# taz.de -- Strafzahlungen für Großbanken: 5,3 Milliarden Euro sind fällig
       
       > Großbanken müssen wegen Manipulationen am Devisenmarkt eine
       > Milliardenstrafe zahlen. Die höchste Strafe wurde gegen die Barclays Bank
       > verhängt.
       
 (IMG) Bild: 2,4 Milliarden Dollar muss allein die Barclays-Bank zahlen.
       
       NEW YORK afp | Nach monatelangen harten Verhandlungen mit internationalen
       Finanzinstituten haben britische und US-Behörden erneut hohe Geldstrafen
       wegen Manipulationen am Devisenmarkt verhängt. Die US-Banken Citigroup,
       JPMorgan Chase und Bank of America, die britischen Institute Barclays Bank
       und Royal Bank of Scotland sowie die Schweizer UBS müssen insgesamt knapp
       sechs Milliarden Dollar (5,3 Milliarden Euro) zahlen, wie das
       US-Justizministerium am Mittwoch mitteilte.
       
       Citigroup, JPMorgan Chase, Barclays Bank und Royal Bank of Scotland
       bekannten sich demnach schuldig. Die höchste Geldstrafe muss mit 2,4
       Milliarden Dollar die britische Barclays Bank zahlen: Sie enthält auch ein
       60-Millionen-Dollar-Bußgeld wegen Manipulation des Libor-Zinssatzes.
       
       Die Strafe gegen Barclays fiel aber auch deshalb höher aus, weil sich die
       Bank nicht an einer früheren Vereinbarung mit den Regulierungsbehörden
       beteiligt hatte. Barclays werde zudem acht Mitarbeiter entlassen, teilte
       Benjamin Lawsky von der Finanzaufsichtsbehörde des Bundesstaates New York
       mit.
       
       Die UBS muss wegen der Manipulation am Devisenmarkt eine Geldstrafe von 342
       Millionen Dollar an die US-Notenbank Fed zahlen. Außerdem verliert sie ihre
       Immunität und damit den Schutz vor Strafverfolgung, weil sie eine Abmachung
       aus dem Jahr 2012 wegen der Manipulation des Libor-Zinssatzes missachtet
       hat.
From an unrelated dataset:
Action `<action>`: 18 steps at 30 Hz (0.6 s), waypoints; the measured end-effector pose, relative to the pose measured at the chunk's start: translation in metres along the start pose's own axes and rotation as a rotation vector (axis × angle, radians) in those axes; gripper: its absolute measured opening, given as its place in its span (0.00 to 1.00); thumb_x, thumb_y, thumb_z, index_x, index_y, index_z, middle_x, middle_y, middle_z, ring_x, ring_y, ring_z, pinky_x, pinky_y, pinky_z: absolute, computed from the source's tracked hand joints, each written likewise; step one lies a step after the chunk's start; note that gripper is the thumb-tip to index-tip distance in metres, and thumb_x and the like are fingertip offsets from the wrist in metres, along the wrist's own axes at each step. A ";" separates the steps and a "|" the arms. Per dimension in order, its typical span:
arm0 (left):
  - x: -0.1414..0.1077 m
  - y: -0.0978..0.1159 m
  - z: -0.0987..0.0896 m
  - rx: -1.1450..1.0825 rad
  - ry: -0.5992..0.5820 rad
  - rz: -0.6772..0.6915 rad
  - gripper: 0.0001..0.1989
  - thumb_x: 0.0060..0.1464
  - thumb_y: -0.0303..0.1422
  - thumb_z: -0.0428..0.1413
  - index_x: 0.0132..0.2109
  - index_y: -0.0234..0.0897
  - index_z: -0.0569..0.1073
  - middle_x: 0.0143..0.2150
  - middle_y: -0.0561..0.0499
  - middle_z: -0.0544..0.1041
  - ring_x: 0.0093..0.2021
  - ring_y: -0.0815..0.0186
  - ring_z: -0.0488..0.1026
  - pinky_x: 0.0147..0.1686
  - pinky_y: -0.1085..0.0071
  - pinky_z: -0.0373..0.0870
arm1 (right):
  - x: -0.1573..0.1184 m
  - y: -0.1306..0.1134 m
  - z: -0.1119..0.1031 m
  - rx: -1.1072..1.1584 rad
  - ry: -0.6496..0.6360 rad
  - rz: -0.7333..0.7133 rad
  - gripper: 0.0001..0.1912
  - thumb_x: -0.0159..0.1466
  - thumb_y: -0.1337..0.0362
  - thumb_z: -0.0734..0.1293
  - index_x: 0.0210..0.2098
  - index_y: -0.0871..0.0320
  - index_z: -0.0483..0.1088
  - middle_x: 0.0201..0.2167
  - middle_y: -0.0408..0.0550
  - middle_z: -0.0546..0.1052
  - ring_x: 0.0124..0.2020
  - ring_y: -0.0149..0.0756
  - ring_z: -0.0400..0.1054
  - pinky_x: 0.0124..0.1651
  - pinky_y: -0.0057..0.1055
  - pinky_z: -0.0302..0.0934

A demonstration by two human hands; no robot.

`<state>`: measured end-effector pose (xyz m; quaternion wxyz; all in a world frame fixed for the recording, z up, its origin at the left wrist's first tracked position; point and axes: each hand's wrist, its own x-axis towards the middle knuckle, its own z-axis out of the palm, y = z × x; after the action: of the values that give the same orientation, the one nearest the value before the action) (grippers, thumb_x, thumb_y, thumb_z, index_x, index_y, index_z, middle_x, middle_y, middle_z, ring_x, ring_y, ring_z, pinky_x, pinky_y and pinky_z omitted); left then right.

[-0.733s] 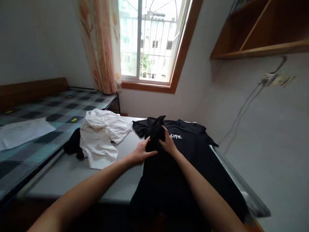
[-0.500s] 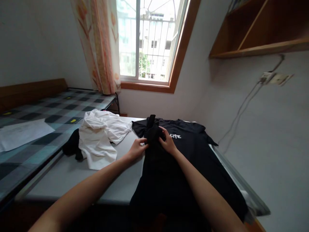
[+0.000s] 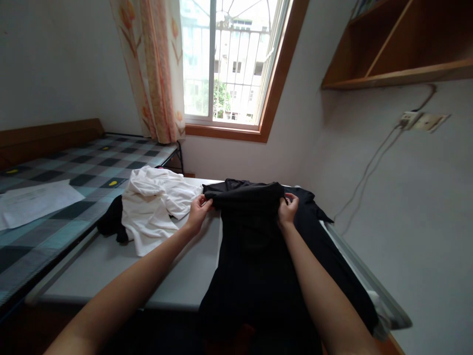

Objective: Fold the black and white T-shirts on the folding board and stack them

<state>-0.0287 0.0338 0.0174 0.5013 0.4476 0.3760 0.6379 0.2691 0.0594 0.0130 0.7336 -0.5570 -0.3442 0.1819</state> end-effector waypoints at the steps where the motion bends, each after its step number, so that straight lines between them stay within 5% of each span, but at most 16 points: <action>1: 0.001 -0.001 -0.001 0.006 0.011 0.004 0.16 0.44 0.39 0.63 0.37 0.34 0.71 0.36 0.50 0.75 0.36 0.66 0.74 0.36 0.70 0.72 | 0.002 0.003 -0.002 -0.036 -0.020 0.022 0.25 0.51 0.56 0.67 0.47 0.56 0.61 0.30 0.41 0.72 0.30 0.33 0.68 0.37 0.32 0.66; 6: 0.004 -0.003 -0.004 0.006 0.046 0.006 0.14 0.48 0.38 0.61 0.40 0.35 0.71 0.41 0.47 0.77 0.42 0.63 0.75 0.41 0.68 0.73 | 0.003 0.011 -0.009 -0.291 -0.261 -0.006 0.25 0.55 0.51 0.65 0.46 0.62 0.70 0.33 0.52 0.78 0.39 0.46 0.73 0.45 0.42 0.67; 11: 0.003 -0.006 -0.005 0.033 -0.082 -0.084 0.23 0.53 0.40 0.59 0.56 0.44 0.69 0.52 0.45 0.75 0.50 0.58 0.74 0.40 0.66 0.74 | 0.002 0.003 -0.008 -0.398 -0.380 -0.122 0.24 0.58 0.53 0.63 0.48 0.61 0.73 0.47 0.58 0.77 0.54 0.53 0.67 0.56 0.46 0.61; 18: 0.012 -0.018 -0.012 0.081 -0.066 -0.140 0.30 0.55 0.39 0.59 0.63 0.44 0.64 0.57 0.42 0.73 0.44 0.60 0.77 0.36 0.69 0.75 | 0.039 -0.064 0.018 -0.374 -0.465 0.011 0.14 0.58 0.57 0.64 0.36 0.61 0.73 0.36 0.53 0.79 0.44 0.47 0.71 0.48 0.43 0.66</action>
<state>-0.0355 0.0490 -0.0009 0.5382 0.4609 0.4153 0.5704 0.2766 0.0770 0.0878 0.5188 -0.6278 -0.5274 0.2422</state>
Nun muss sie erneut 203 Millionen Dollar Strafe zahlen. Der Libor ist
       der Zinssatz, zu dem sich Banken am Finanzplatz London untereinander Geld
       leihen.
       
       ## Eine echte „Kartell“-Absprache
       
       Die Bank of America muss keine Geldstrafe zahlen, sondern nur die von den
       Behörden geforderte Entschädigung an ihre Kunden. Mit Ausnahme der Bank of
       America akzeptierten die Institute die Auflage, die Behörden über einen
       Zeitraum von drei Jahren über ihre Aktivitäten zu informieren.
       
       Die Regulierungsbehörden aus den USA und Großbritannien werfen den
       Devisenhändlern der großen Institute vor, sich zwischen 2007 und 2013 über
       Kurznachrichten und ein Chat-Forum mit dem Namen „Kartell“ abgesprochen zu
       haben, um einen Referenzsatz des Devisenmarktes zu manipulieren und sich
       auf Kosten der Kunden zu bereichern. Demnach wurde der Wechselkurs von Euro
       und Dollar manipuliert. An dem Chat-Forum beteiligten sich demnach die
       Händler von Citigroup, JPMorgan Chase, UBS, Barclays und Royal Bank of
       Scotland. „Sie haben Kopf oder Zahl gespielt“, erklärte Lawsky.
       
       Zu den beteiligten Regulierungsbehörden gehören neben dem
       US-Justizministerium und der Finanzaufsichtsbehörde des Bundesstaates New
       York die US-Notenbank Fed, die für Finanzderivate zuständigen US-Aufsicht
       CFTC sowie die britische Regulierungsbehörde.
       
       Wegen Manipulationen am Devisenmarkt wurden bereits Geldstrafen von
       insgesamt fast neun Milliarden Dollar gegen große Banken verhängt. Täglich
       werden am Devisenmarkt 5,3 Billionen Dollar umgesetzt, davon nach Angaben
       des US-Justizministeriums 40 Prozent in der Londoner City.